ClusterPolicy fails with "missing required field defaultRuntime" when installed via ArgoCD
Describe the bug hen installing GPU Operator via ArgoCD, the ClusterPolicy creation fails with the following error:
ClusterPolicy.spec.operator missing required field "defaultRuntime"
However, the same chart installs successfully when using helm install directly.
Environment
- GPU Operator Version: [e.g., v25.3.4]
- Kubernetes Version: [e.g., v1.33.5]
- Installation Method: ArgoCD (Helm chart)

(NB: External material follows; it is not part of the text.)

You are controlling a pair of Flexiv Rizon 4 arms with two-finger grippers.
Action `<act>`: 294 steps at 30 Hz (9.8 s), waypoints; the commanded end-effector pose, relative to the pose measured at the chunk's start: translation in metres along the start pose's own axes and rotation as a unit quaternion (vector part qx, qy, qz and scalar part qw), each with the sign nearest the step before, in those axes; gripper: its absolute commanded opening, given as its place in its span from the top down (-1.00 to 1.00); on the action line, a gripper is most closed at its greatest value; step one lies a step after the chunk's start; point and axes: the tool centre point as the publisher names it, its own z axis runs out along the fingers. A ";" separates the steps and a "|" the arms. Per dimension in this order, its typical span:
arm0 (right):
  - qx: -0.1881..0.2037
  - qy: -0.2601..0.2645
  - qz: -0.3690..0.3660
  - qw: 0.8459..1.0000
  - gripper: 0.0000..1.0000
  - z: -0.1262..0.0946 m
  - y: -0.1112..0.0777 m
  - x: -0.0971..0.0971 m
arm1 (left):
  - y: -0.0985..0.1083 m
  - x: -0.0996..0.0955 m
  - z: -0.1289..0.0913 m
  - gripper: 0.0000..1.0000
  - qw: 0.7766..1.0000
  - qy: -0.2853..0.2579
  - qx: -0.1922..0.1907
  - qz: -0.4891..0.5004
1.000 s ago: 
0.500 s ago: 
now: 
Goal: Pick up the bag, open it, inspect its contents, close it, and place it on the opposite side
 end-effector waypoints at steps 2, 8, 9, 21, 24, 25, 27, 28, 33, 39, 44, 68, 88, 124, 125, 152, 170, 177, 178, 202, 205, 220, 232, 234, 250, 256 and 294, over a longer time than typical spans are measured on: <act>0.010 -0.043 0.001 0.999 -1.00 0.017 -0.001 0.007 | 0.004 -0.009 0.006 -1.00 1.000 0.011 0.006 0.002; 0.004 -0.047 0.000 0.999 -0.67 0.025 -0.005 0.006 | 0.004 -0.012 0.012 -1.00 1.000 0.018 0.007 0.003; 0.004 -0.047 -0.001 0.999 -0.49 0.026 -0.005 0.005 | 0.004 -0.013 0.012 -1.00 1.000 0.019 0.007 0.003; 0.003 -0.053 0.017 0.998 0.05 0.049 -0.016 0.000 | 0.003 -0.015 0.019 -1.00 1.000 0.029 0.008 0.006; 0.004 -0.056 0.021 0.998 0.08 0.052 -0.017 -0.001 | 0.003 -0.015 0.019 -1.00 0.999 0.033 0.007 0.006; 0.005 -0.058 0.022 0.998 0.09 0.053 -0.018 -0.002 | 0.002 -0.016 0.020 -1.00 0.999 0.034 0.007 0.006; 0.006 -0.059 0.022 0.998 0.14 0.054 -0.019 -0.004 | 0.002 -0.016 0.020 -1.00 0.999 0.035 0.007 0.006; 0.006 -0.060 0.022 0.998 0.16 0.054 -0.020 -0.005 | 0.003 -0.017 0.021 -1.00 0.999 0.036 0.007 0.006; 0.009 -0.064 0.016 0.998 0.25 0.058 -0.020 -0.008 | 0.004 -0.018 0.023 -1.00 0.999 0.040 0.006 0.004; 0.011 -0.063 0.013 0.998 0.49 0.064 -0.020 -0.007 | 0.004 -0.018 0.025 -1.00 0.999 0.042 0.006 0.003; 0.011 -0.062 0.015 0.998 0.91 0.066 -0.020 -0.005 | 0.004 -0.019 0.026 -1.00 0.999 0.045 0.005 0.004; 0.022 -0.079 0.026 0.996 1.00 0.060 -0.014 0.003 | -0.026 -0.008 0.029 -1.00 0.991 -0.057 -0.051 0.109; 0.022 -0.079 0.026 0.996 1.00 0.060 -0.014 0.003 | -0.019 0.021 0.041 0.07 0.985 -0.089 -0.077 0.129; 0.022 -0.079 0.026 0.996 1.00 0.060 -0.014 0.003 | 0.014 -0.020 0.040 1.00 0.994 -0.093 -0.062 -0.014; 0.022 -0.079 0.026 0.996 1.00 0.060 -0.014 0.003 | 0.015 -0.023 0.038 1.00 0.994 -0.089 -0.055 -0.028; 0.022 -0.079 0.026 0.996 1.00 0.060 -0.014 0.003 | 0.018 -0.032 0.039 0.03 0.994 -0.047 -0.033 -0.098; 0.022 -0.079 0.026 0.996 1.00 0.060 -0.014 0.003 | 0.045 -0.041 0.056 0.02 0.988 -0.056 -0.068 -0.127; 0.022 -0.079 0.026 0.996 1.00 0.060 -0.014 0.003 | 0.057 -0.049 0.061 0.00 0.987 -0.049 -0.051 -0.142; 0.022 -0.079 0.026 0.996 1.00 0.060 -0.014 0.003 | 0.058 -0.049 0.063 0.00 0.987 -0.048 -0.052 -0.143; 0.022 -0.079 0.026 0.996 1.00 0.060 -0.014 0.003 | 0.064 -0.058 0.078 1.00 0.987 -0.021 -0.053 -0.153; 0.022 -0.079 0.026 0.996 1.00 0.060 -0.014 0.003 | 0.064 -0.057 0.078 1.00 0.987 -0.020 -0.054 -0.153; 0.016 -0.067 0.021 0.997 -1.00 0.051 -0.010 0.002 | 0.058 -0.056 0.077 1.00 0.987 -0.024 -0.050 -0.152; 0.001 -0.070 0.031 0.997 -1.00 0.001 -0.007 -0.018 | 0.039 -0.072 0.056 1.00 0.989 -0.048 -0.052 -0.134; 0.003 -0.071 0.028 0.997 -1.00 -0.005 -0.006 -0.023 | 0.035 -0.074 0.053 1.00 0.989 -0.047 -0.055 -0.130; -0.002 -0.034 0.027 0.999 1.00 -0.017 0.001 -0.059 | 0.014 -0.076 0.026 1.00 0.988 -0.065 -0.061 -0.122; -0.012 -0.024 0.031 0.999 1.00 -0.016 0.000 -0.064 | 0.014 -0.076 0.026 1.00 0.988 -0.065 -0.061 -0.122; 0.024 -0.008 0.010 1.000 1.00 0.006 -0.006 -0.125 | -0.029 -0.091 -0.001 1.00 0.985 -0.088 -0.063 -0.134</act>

- Container Runtime: containerd
Root Cause Analysis
1. Missing Template Rendering
The Helm chart template (templates/clusterpolicy.yaml) does not render the defaultRuntime field from values:
# Current template
spec:
operator:
{{- if .Values.operator.runtimeClass }}
runtimeClass: {{ .Values.operator.runtimeClass }}
{{- end }}
{{- if .Values.operator.defaultGPUMode }}
defaultGPUMode: {{ .Values.operator.defaultGPUMode }}
{{- end }}
# ❌ No defaultRuntime rendering!
Verification:
helm template gpu-operator nvidia/gpu-operator --version v24.9.0 | grep -A 20 "kind: ClusterPolicy"
# Result: No defaultRuntime field in the rendered manifest
2. CRD Schema
The CRD defines defaultRuntime with a default value:
defaultRuntime:
type: string
default: docker
enum:
- docker
- crio
- containerd
And it appears to be required (either explicitly or implicitly through schema validation).
3. Why Helm Install Works But ArgoCD Fails
Helm Direct Install (Client-Side Apply):
- Helm renders manifest without
defaultRuntime - kubectl applies using client-side apply
- API Server performs defaulting before/during required validation
- Default value
dockeris applied automatically - ✅ Success
ArgoCD Install (Server-Side Apply):
- ArgoCD renders manifest without
defaultRuntime - ArgoCD applies using server-side apply (default behavior)
- Server-side apply performs stricter validation
- Required field check happens before defaulting can occur
- ❌ Fails with "missing required field"
This is a known Kubernetes behavior where server-side apply is more strict about required fields than client-side apply.
Steps to Reproduce
- Install ArgoCD in a cluster
- Create an ArgoCD Application:
apiVersion: argoproj.io/v1alpha1
kind: Application
metadata:
name: gpu-operator
namespace: argocd
spec:
project: default
source:
chart: gpu-operator
repoURL: https://helm.ngc.nvidia.com/nvidia
targetRevision: v24.9.0
helm:
values: |
driver:
enabled: true
destination:
server: https://kubernetes.default.svc
namespace: gpu-operator
syncPolicy:
automated:
prune: true
selfHeal: true
syncOptions:
- CreateNamespace=true
- Sync the application
- Observe the error:
ClusterPolicy.spec.operator missing required field "defaultRuntime"
Current Workaround
Users must explicitly set the value in ArgoCD Application:
helm:
values: |
operator:
defaultRuntime: containerd
However, this doesn't actually work because the template doesn't render it!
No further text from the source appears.